Mount Pleasant FFA
Katie Cauthen has always had a deep bond with animal agriculture, one that stretches back to her days as an FFA member at Mt. Pleasant High School (MPHS) in North Carolina. Today, she shares that zeal with the next generation of MPHS students, as one of the school’s agriculture teachers.
“I have a passion for animal agriculture, and seeing that passion ignite in my students is one of the greatest feelings one can have,” she says.
The school-owned livestock barn and pasture facilities aid her on that quest. They enable students to gain hands-on experience with all aspects of animal nutrition and care. Moreover, the recently added FFA livestock show team exclusively exhibiting animals bred and raised on the school campus. This provides one more element of learning – and fun – to the MPHS ag program.

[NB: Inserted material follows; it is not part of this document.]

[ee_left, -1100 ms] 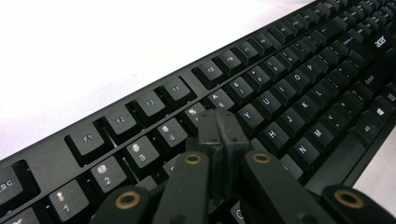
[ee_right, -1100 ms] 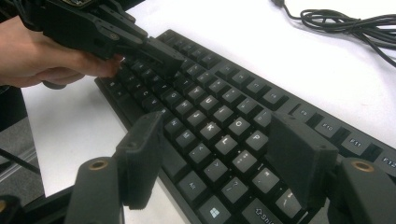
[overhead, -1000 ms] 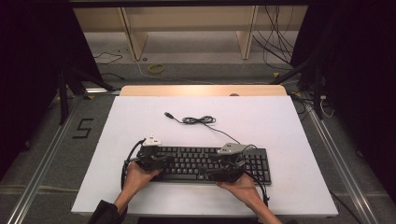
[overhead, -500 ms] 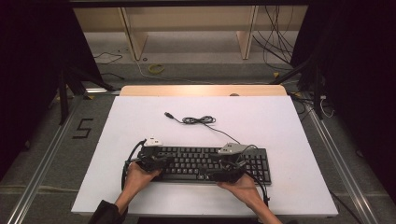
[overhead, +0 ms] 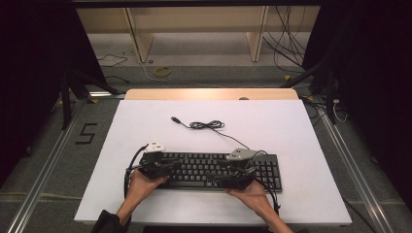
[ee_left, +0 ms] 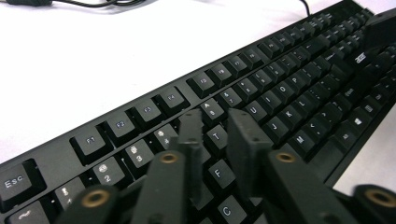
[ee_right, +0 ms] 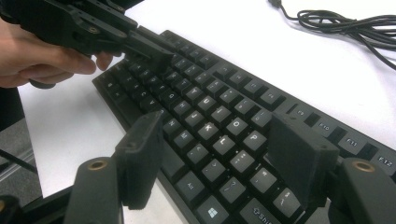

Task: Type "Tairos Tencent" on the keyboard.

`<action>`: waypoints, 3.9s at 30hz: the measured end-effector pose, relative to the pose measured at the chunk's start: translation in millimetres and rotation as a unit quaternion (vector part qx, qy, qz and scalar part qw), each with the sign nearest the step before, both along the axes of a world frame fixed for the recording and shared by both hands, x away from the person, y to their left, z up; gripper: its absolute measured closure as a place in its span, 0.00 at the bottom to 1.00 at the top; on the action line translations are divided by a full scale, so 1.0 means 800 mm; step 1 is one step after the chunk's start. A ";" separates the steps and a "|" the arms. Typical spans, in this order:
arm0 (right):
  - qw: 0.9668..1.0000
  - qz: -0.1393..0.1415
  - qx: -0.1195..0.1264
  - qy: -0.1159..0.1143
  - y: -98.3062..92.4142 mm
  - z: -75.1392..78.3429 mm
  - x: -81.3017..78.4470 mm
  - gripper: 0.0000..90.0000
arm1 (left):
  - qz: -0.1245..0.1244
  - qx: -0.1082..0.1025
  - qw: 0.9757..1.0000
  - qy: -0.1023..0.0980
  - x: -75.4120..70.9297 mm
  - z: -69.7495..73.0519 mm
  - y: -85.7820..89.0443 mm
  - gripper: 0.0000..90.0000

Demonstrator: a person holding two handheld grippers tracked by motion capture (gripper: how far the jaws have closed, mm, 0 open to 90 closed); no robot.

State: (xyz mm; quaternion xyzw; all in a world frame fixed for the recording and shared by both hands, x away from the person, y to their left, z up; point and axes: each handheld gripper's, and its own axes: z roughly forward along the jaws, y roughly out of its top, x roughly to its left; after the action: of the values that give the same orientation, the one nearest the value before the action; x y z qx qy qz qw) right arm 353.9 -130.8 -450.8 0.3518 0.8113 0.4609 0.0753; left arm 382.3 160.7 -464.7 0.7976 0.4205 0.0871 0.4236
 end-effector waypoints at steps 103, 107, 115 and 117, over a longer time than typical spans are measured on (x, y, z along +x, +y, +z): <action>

“Our animal science program is built on hard work, determination, a passion for animals, and empathy towards all living things,” she emphasizes. Along the way, students build communication and leadership skills, all while developing bonds with their show team animals.
“There is no denying the incredible connection that forms between people and animals,” Katie adds. “Working with animals can drive an individual to act with determination, live every day with a more positive outlook, and walk through life with empathy towards others.”
Mount Pleasant FFA
The Mount Pleasant FFA program has a rich history, providing students with hands-on experiences caring for livestock and learning critical farm management practices. Along with way, students build leadership and communications skills, and become advocates for animal agriculture.
Former student Elisabeth Swinson says the program helped her uncover her true passion for animals. “I always knew I wanted to be a veterinarian, but I’d never actually been around animals,” she explains. Now a freshman at North Carolina State University, Elisabeth says her time with MP FFA, caring for the school’s goats, sheep and cattle, solidified her career choice.
Her sentiments are echoed by other students enrolled in the program. Recent graduate Brianna Colosi credits the program with sharpening her study habits, strengthening her team-building skills, and providing countless leadership opportunities.
Now, thanks to Nutrena’s Feed it Forward grant, the students at Mount Pleasant are updating pasture fencing, enabling them to implement a rotational pasture grazing system that will serve as model for the community. The group plans to partner with local county extension agents to hold monthly Small Ruminant Producers meetings, where students can demonstrate pasture rotation plans, forage management, and sheep and goat handling.
“Not every school program is lucky enough to have the opportunity to walk outside their classroom and see real-world examples of what they’re learning,” says Shelby Mabe, the current president of the FFA chapter. “At Mount Pleasant, the animal science program and the FFA chapter work together to help students grow and find their passions.”